Lord about Annie, I want to resolve the situation in a mature manner and end up just being great friends with her. I pray Lord that things would just continually get better and that no sexual attraction would block me from trying to get to know her better. I think with the sexual attraction, I'll just let it ride naturally. I don't want to be shy with her and just be friendly.
I need to be more accepting of Annie Lord, but there are so many things that I disapprove of with her. I pray Lord that you would help me to accept her for who she is. I will pray more about this topic as I write it all down. I am currently not so sure what I am praying about as I have so much clutter underneath. I think this is great that I am writing to you about this now.
Monday, January 19, 2009
Saturday, January 17, 2009
God I need some help
Annie has blocked me from her facebook and it's causing me some anguish ever since. I am not too sure why she would come to that conclusion of not being comfortable with me in the first place. Do I not have enough potential to be a friend to her?
Washington has also caused me to be out of line for a bit. I feel that his court action is going to have a negative effect on me. I don't know why he causes all of these frustrations to still remain in my life. I thought it would have gone away once I avoided him for good. Looks like, I'm really human and needed some time off from being mad about everything.
All this time, I have been trying to be a normal, functional person. I believe in having ethics to a high degree. I finally see that I've been trying to write because I needed to test my comfort zone and wanted some acceptance. Some things didn't make sense because I was trying to be cryptic and protective of my true intentions. I was shy about speaking up even in my writing.
I'm having a hard time dwelling in the past with what people have done and it's largely bugging me a lot. I sort of want to take it out by doing something positive and that's being a multi-tasking individual.

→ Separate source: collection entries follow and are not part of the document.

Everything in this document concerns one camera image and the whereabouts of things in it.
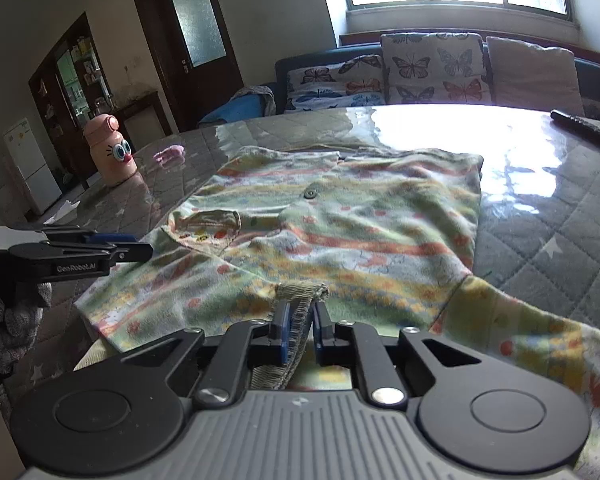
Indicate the blue cloth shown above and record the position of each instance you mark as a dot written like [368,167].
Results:
[230,110]

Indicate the dark wooden side cabinet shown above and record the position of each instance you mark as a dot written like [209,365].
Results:
[142,120]

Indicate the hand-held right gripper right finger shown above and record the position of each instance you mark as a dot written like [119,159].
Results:
[322,334]

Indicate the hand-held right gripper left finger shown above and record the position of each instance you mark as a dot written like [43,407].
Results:
[281,332]

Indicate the grey cloth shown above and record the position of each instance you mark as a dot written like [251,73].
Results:
[262,97]

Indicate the white paper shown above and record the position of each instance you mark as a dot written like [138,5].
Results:
[62,212]

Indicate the small pink object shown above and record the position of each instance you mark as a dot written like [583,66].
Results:
[169,153]

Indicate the person's left hand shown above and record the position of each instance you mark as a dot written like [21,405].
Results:
[20,325]

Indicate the dark wooden display cabinet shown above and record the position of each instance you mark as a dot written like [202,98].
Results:
[75,90]

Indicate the green floral children's shirt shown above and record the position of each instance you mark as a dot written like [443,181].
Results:
[355,220]

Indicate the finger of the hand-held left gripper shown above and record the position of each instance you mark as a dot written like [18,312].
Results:
[112,238]
[135,252]

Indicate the plain white cushion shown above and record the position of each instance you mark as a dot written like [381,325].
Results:
[535,75]

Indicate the pink cartoon bottle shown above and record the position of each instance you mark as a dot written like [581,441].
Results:
[110,155]

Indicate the quilted grey table cover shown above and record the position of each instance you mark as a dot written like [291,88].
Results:
[530,240]

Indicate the butterfly print back cushion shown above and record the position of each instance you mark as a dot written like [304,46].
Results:
[430,67]

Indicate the dark blue sofa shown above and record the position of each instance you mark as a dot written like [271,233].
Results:
[595,80]

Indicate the dark wooden door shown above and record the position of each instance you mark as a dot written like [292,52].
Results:
[195,35]

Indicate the white refrigerator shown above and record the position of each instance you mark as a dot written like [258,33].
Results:
[30,165]

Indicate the black remote control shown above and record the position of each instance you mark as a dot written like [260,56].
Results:
[585,127]

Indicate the butterfly print seat cushion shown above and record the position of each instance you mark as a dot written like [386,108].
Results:
[330,85]

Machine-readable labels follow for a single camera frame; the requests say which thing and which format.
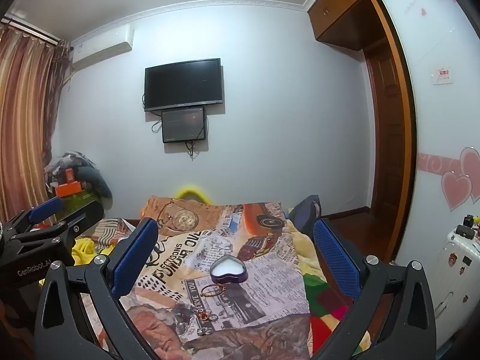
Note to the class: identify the green patterned box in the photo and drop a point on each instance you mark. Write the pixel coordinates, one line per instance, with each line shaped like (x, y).
(77, 199)

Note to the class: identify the white heart-patterned wardrobe door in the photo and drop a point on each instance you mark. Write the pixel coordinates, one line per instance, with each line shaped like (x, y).
(446, 138)

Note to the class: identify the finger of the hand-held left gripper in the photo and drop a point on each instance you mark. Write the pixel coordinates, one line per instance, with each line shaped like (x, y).
(88, 213)
(47, 208)

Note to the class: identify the dark blue pillow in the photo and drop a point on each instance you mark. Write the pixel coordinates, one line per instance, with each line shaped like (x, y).
(305, 213)

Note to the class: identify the small black device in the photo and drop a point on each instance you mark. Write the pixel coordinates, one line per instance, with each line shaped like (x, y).
(465, 227)

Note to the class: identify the black wall television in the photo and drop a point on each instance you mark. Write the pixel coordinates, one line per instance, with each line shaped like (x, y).
(183, 84)

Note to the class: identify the brown wooden door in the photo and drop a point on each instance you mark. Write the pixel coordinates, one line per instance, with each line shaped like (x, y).
(386, 150)

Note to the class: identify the white suitcase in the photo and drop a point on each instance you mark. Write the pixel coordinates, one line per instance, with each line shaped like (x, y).
(455, 281)

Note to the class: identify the wooden overhead cabinet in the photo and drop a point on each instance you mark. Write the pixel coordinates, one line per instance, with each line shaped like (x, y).
(337, 11)

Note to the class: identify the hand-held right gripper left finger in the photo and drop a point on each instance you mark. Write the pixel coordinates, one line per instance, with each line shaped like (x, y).
(135, 255)

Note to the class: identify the white air conditioner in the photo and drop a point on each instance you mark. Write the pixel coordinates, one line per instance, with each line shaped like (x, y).
(103, 47)

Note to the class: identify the multicoloured fleece blanket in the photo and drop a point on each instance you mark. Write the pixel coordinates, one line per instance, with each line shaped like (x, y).
(330, 318)

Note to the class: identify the yellow plastic frame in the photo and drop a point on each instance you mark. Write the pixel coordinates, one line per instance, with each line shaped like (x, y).
(193, 191)

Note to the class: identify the purple heart-shaped tin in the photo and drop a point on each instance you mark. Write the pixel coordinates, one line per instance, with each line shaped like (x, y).
(228, 270)

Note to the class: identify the small black wall monitor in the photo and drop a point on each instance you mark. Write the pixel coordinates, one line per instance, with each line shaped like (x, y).
(183, 125)

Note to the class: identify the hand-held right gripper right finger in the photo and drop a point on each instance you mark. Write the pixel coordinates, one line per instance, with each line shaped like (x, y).
(335, 258)

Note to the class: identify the orange box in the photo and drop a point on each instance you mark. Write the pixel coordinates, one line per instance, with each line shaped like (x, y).
(68, 189)

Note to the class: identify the striped brown curtain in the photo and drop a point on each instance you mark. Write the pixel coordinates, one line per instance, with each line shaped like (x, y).
(26, 120)

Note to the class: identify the pile of clutter with orange box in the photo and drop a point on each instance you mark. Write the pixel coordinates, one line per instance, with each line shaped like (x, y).
(92, 178)

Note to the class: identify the newspaper print blanket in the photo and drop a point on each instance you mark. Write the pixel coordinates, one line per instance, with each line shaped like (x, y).
(240, 307)

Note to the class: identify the white and red sticker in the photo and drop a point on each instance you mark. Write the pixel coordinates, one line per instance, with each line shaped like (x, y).
(442, 75)

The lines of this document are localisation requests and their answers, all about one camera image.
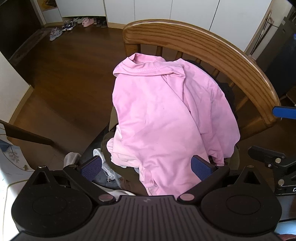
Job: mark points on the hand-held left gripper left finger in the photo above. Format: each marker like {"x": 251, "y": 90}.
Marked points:
{"x": 90, "y": 168}

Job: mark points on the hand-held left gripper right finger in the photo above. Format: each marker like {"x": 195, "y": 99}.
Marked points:
{"x": 201, "y": 168}

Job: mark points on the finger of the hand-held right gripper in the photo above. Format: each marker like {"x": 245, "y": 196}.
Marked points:
{"x": 285, "y": 112}
{"x": 266, "y": 157}

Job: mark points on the pink printed t-shirt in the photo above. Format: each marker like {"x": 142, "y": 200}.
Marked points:
{"x": 161, "y": 115}

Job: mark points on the white garment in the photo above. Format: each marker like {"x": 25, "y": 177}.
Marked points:
{"x": 105, "y": 165}

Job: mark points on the grey garment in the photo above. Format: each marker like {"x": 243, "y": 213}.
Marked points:
{"x": 108, "y": 182}

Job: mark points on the light pink garment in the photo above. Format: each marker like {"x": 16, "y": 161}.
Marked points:
{"x": 120, "y": 150}

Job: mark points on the black refrigerator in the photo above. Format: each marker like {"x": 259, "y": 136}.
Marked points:
{"x": 279, "y": 53}

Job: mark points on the wooden chair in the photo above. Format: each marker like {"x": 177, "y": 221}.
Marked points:
{"x": 208, "y": 41}

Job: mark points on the row of shoes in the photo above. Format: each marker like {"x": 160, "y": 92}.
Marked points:
{"x": 69, "y": 25}

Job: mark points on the white cabinet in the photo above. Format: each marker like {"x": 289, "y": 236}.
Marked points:
{"x": 161, "y": 11}

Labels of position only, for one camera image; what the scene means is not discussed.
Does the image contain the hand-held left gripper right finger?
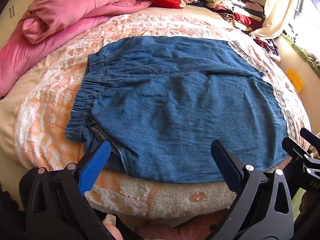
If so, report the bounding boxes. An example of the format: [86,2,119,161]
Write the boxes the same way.
[211,139,300,240]

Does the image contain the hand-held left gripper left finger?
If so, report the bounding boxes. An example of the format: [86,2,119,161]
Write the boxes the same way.
[19,141,116,240]

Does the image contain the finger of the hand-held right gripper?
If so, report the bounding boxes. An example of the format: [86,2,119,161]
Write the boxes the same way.
[299,127,320,147]
[281,137,314,162]

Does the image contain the blue denim pants lace trim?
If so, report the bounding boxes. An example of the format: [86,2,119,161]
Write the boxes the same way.
[65,35,292,184]

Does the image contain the person's left hand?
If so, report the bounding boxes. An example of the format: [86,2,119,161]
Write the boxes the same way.
[103,214,123,240]

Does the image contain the yellow flat packet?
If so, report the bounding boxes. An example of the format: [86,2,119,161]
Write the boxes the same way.
[285,67,305,96]

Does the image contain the red dotted cloth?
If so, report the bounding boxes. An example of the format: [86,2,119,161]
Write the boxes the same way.
[135,209,232,240]

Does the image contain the peach printed fleece blanket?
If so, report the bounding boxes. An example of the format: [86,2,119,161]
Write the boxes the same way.
[0,6,312,218]

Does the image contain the green cloth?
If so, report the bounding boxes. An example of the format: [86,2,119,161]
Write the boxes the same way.
[281,31,320,71]

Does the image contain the dark red crumpled clothes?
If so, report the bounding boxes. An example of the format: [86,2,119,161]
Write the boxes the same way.
[252,37,282,62]

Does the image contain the window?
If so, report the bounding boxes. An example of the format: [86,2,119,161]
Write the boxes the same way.
[295,0,320,43]

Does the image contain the cream curtain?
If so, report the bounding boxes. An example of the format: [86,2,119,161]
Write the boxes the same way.
[250,0,304,39]

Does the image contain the pile of folded clothes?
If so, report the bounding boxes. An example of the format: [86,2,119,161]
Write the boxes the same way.
[195,0,265,33]

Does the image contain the pink quilt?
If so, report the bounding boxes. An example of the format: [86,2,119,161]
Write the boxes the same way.
[0,0,153,98]

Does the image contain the cream wardrobe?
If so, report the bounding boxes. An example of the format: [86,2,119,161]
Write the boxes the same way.
[0,0,29,49]

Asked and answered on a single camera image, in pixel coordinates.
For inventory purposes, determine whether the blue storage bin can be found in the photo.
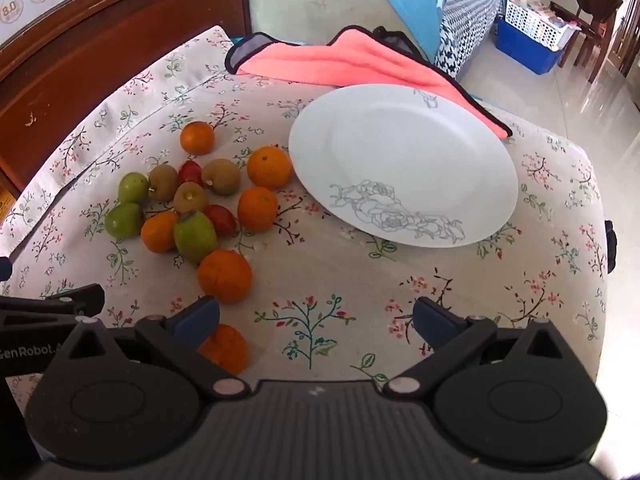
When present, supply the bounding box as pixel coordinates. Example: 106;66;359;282
495;16;568;76

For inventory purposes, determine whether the small orange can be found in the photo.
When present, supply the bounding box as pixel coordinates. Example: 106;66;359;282
197;249;254;305
140;211;179;254
237;186;279;234
199;323;249;376
247;145;293;191
180;121;216;156

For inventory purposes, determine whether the white floral print plate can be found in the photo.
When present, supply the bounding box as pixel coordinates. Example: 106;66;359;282
288;84;519;247

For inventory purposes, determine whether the brown wooden cabinet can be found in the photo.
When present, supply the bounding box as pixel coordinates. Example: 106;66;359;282
0;0;252;201

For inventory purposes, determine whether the white plastic basket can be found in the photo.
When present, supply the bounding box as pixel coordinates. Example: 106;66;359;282
504;0;583;52

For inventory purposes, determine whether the brown kiwi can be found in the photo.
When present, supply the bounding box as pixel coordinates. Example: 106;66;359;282
173;181;209;215
201;158;242;196
148;164;180;202

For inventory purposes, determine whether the floral tablecloth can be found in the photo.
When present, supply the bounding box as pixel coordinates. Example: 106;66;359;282
0;25;608;411

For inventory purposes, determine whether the dark wooden chair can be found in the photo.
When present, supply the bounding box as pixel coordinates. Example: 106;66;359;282
550;0;624;83

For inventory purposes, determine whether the coral towel with black trim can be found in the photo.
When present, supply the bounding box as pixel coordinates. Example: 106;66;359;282
225;25;514;140

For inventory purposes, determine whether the pale green armchair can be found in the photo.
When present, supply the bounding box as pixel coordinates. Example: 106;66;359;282
248;0;436;61

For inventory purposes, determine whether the black and white patterned cloth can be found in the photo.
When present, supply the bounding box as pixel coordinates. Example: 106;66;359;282
432;0;506;81

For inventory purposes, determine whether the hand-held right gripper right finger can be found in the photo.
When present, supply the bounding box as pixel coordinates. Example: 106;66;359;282
382;296;576;401

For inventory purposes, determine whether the black strap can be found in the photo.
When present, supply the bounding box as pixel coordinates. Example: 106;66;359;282
604;220;617;275

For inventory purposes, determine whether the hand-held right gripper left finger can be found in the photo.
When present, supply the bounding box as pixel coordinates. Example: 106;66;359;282
45;296;252;401

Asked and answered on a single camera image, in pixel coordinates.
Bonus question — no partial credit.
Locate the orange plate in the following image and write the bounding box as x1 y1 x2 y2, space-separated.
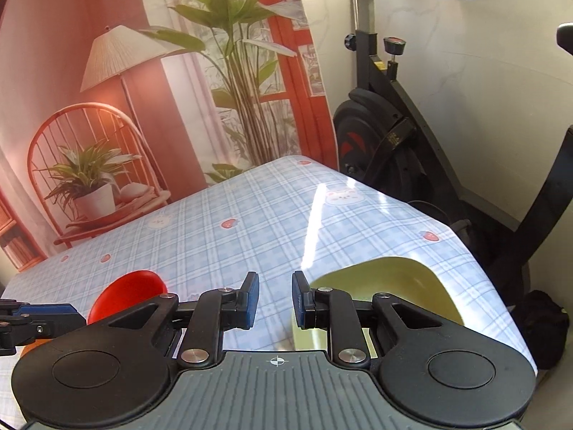
17 341 49 359

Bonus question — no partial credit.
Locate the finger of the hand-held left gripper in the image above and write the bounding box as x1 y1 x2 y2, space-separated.
0 298 87 357

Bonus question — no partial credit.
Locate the black bag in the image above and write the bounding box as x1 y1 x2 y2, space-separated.
510 290 566 371

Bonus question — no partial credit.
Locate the red bowl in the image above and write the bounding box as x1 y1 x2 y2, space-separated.
87 270 169 325

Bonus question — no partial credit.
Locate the black exercise bike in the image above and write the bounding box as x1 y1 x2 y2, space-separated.
282 0 573 307

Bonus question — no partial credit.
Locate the blue plaid tablecloth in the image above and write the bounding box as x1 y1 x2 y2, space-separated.
0 156 538 417

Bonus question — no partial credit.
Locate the pale green plate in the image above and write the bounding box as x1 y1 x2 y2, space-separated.
290 257 467 353

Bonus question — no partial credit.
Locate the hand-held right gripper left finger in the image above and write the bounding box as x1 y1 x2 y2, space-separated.
105 271 261 368

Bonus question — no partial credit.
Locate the printed room backdrop cloth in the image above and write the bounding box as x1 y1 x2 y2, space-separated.
0 0 342 275

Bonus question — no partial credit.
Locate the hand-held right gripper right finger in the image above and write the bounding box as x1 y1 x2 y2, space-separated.
291 271 448 366

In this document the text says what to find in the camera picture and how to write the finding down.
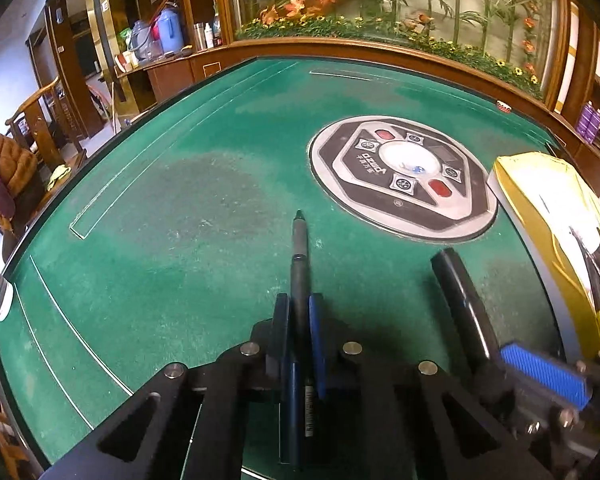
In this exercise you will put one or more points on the purple bottles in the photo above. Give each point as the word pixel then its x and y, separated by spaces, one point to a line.
pixel 590 120

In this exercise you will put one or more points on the table centre control panel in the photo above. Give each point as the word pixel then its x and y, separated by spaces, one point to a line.
pixel 360 185

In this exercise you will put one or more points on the wooden armchair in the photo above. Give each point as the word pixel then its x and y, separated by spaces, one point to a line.
pixel 35 125

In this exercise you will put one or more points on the brown jacket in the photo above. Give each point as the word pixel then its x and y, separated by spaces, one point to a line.
pixel 15 160

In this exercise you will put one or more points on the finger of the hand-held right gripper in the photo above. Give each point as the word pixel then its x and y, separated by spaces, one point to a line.
pixel 492 387
pixel 545 370

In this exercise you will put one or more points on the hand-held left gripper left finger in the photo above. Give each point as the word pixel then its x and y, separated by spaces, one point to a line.
pixel 281 340

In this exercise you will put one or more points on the dark grey capped pen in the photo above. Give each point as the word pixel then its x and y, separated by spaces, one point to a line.
pixel 300 260

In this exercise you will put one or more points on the thick black marker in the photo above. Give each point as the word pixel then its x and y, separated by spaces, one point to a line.
pixel 460 300

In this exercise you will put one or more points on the yellow box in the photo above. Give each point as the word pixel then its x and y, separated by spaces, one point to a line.
pixel 535 195

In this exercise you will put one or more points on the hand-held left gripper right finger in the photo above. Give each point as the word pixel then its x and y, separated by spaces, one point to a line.
pixel 319 345

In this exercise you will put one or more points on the blue thermos jug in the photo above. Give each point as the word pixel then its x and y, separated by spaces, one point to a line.
pixel 170 30

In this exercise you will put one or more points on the small red white object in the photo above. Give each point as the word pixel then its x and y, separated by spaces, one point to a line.
pixel 504 106

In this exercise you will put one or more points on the clear water jug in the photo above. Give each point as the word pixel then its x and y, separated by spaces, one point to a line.
pixel 142 40

Lord Jesus, my writing has finally become a way for me to communicate to you. It's a way that helps me see things at a more structured level. I don't want to hold anything back from you. It's going to help me a little bit. Betty told me that I should write to you God. It was something that was in the back of my head. I think it just came up through some brain waves or it's just some way of trying to make positive adjustments in my life. I am still a little slow to respond to my parent's impatient requests. Betty has told me that I should get some help by talking to a psychologist. For now, I think the best solution is to not allow this to get out of hand and for these small tests to build me into a larger position.
God I am going to pursue with a positive mind this time. I am so accustomed to feeling depressed and so sensitive. I need to allow my mind to settle into an individual who can be a better blessing. Oh, God I surely feel this sensation and positive mind to get in there and make things happen now. Heavenly Father keep me from faltering as I communicate. I need to communicate very effectively now to put myself in places in winning at reasonable requests. I am really bothered by it and need to now communicate. It helps for me to just talk about it and understand the individual for now. I am going to eventually leave a positive end note.
Amen
Washington has also caused me to be out of line for a bit. I feel that his court action is going to have a negative effect on me. I don't know why he causes all of these frustrations to still remain in my life. I thought it would have gone away once I avoided him for good. Looks like, I'm really human and needed some time off from being mad about everything.
All this time, I have been trying to be a normal, functional person. I believe in having ethics to a high degree. I finally see that I've been trying to write because I needed to test my comfort zone and wanted some acceptance. Some things didn't make sense because I was trying to be cryptic and protective of my true intentions. I was shy about speaking up even in my writing.
I'm having a hard time dwelling in the past with what people have done and it's largely bugging me a lot. I sort of want to take it out by doing something positive and that's being a multi-tasking individual.
Lord Jesus, my writing has finally become a way for me to communicate to you. It's a way that helps me see things at a more structured level. I don't want to hold anything back from you. It's going to help me a little bit. Betty told me that I should write to you God. It was something that was in the back of my head. I think it just came up through some brain waves or it's just some way of trying to make positive adjustments in my life. I am still a little slow to respond to my parent's impatient requests. Betty has told me that I should get some help by talking to a psychologist. For now, I think the best solution is to not allow this to get out of hand and for these small tests to build me into a larger position.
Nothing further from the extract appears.